Items listed in a dataset:
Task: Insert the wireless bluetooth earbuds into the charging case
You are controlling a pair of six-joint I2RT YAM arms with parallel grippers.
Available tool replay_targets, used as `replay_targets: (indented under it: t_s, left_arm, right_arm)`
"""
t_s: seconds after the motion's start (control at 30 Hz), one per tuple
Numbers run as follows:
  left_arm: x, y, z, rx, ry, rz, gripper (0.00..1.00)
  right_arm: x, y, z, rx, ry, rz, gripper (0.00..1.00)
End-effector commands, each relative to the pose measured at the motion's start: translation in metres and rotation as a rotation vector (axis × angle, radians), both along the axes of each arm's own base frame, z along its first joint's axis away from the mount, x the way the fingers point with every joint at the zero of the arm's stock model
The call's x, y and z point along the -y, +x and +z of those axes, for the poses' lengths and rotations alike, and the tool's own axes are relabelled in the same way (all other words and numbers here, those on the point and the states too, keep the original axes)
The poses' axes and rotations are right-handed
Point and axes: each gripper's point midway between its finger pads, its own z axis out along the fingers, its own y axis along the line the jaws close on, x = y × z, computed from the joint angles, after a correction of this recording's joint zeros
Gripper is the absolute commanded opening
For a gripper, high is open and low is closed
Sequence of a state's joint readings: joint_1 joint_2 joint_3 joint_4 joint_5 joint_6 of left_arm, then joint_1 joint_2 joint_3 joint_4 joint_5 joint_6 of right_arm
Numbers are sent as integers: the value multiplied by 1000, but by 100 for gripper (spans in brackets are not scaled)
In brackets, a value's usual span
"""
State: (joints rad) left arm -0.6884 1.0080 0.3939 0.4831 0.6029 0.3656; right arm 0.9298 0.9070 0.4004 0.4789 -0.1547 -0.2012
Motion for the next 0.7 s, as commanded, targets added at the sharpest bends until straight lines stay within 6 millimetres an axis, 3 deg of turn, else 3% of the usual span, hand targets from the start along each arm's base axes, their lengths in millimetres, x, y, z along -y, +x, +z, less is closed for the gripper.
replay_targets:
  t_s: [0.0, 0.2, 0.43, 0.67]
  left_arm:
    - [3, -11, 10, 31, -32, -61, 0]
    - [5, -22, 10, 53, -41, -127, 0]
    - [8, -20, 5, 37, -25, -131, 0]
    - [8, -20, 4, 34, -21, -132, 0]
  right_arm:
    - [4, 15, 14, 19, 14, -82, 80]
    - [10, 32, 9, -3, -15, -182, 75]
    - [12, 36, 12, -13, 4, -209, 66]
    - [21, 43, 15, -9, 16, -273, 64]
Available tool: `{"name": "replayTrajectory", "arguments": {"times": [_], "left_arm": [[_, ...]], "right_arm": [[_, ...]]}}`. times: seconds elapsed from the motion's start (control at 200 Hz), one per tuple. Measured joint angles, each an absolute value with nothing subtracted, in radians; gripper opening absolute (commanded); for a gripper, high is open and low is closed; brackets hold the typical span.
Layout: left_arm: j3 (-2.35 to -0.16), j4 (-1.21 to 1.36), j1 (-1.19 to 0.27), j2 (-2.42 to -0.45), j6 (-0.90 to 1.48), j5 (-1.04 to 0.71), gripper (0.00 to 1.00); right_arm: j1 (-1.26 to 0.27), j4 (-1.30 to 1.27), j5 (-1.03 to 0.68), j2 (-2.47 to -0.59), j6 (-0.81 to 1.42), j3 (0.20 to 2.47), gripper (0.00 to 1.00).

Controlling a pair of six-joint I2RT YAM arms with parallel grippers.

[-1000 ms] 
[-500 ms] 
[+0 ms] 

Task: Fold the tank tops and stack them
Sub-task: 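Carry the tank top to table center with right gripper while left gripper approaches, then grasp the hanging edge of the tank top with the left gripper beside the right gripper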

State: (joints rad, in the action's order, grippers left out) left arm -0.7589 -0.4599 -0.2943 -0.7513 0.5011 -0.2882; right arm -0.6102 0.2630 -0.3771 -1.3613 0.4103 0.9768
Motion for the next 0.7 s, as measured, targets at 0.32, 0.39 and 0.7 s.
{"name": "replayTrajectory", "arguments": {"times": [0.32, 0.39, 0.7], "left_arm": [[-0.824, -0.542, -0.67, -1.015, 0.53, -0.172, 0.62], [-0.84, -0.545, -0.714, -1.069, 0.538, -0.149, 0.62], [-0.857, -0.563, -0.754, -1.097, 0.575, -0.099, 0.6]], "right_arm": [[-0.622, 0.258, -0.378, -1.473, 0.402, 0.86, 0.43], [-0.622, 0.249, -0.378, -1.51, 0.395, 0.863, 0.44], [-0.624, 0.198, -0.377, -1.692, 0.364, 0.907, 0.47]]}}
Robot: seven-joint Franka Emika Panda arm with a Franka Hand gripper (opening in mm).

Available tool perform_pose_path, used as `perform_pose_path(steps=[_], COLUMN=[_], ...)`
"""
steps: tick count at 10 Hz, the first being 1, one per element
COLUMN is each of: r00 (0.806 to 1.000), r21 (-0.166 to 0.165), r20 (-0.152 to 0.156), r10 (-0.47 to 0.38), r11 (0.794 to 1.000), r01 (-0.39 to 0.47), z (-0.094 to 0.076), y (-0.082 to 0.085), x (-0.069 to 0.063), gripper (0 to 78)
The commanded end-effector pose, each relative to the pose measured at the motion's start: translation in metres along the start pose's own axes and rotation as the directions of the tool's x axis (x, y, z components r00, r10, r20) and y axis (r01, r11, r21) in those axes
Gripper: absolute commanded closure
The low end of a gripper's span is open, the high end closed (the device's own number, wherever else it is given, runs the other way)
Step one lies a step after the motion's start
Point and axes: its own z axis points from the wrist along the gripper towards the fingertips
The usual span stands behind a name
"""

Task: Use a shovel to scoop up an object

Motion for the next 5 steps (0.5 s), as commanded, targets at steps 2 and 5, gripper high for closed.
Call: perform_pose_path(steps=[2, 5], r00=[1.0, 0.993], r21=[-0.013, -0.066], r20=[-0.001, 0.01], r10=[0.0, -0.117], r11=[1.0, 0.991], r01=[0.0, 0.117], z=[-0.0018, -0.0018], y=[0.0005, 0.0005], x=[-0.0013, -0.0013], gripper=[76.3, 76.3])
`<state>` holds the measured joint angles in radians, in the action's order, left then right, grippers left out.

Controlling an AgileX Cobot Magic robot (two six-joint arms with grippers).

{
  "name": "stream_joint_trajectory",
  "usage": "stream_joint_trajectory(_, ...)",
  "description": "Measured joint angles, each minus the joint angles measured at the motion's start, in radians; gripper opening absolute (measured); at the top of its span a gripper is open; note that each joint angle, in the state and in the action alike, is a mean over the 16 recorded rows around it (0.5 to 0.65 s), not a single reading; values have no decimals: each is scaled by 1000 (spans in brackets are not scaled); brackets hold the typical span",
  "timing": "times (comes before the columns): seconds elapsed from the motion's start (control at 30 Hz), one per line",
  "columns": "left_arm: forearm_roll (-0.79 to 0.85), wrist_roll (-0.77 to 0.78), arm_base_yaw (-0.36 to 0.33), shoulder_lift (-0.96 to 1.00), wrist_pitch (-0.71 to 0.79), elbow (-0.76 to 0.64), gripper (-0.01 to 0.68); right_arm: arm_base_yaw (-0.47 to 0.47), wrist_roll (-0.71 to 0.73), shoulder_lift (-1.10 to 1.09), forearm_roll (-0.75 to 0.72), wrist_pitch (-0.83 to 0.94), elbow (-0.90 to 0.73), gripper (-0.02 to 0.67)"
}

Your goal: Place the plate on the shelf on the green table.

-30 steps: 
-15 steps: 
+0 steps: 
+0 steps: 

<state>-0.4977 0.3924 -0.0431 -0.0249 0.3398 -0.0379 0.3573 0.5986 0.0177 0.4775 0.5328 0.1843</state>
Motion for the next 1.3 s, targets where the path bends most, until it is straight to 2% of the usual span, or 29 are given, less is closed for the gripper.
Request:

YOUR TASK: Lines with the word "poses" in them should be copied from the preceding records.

SOLUTION FOR THIS PROBLEM:
The call's x, y and z point along the -y, +x and +z of those axes, for the poses' lengths and rotations alike, and the tool's own axes are relabelled in the same way (all other words and numbers here, those on the point and the states too, keep the original axes)
The poses' axes and rotations are right-handed

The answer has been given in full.